Female characters have always been notoriously poor sellers as styrene kits, hence the plethora of female resin kits.


----------



## Night-Owl (Mar 17, 2000)

A Bride of Frankenstein kit would make a nice addition to their line of Universal monster kits.


----------



## deadmanincfan (Mar 11, 2008)

Who would Elsa Lanchester's likeness be licensed through? Does she have family or would it be someone else?


----------



## Auroranut (Jan 12, 2008)

I agree with James. Female kits have always done poorly in the hobbyshops. 
The Guys&Gals series bombed for Aurora, Witch and Bride were apparently the worst sellers of the monster series.
Airfix had the same problem with their female figures too. I guess kids associated female kits with dolls.
One thing- these kits were aimed at young boys and young boys tend to not like the fairer sex 'til their hormones kick in... these days it's mainly adults who are buying these kits so maybe female kits will stand a better chance....

Chris.


----------



## razorwyre1 (Jan 28, 2004)

deadmanincfan said:


> Who would Elsa Lanchester's likeness be licensed through? Does she have family or would it be someone else?


the E.L. licensing info is mentioned on the side panel of the polar lights re-pop.

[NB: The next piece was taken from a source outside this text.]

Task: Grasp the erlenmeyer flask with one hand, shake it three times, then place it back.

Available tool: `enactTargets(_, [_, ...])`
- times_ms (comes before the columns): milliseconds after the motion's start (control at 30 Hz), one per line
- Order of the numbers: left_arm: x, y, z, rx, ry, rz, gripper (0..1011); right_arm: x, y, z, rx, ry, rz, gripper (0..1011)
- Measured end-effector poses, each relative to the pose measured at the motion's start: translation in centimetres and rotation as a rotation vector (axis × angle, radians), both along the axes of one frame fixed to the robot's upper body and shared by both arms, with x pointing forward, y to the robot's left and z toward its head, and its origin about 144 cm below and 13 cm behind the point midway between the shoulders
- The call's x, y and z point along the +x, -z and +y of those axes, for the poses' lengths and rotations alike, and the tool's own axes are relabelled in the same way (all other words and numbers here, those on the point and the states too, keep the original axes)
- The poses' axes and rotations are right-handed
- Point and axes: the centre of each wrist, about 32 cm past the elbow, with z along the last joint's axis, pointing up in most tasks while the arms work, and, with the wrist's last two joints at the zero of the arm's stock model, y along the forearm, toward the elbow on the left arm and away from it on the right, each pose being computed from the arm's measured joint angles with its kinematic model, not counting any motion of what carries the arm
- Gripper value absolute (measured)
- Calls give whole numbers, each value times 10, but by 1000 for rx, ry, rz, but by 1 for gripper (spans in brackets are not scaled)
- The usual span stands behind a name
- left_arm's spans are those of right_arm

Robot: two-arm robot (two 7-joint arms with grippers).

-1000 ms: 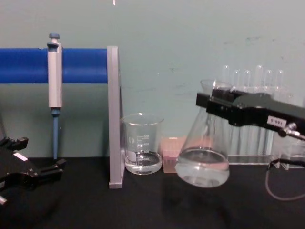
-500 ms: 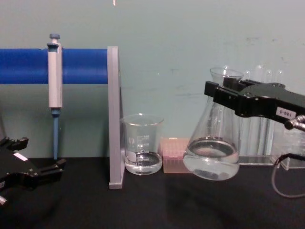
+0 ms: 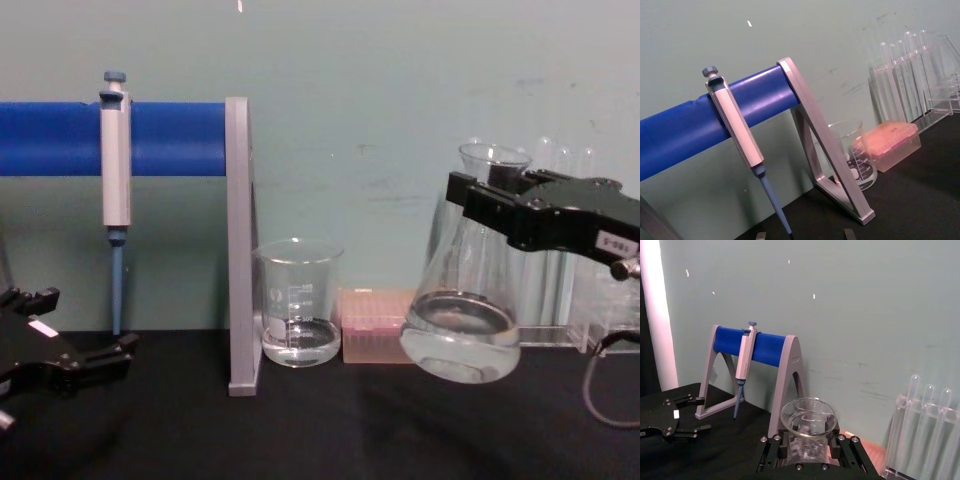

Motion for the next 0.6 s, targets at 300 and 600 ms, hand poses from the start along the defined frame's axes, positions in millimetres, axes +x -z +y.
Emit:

as to what girl characters would be successful for moebius to sell, id say none.
remember even back in the glory days of aurora, both the bride of frankenstein and wonder woman didnt last long. i think mass market model kits are like t shirts. i was told by the president of a well known and huge t shirt printing company that putting a picture of a gal on a shirt was a great way to make sure the design didnt sell.


----------



## ryoga (Oct 6, 2009)

Depends on the scale too. 1/24 and/or 1/35 are doing ok, usually for diorama purposes. I think one of the problem is painting these. Ain't easy giving your kit a feminine look


----------



## John P (Sep 1, 1999)

Ellen Ripley in full Aliens battle gear.

Supergirl.

Janet Van Dyne, AKA The Wasp from the Avengers.

Speaking of Avengers - Emma Peel in that lovely blue catsuit with the yellow stripe.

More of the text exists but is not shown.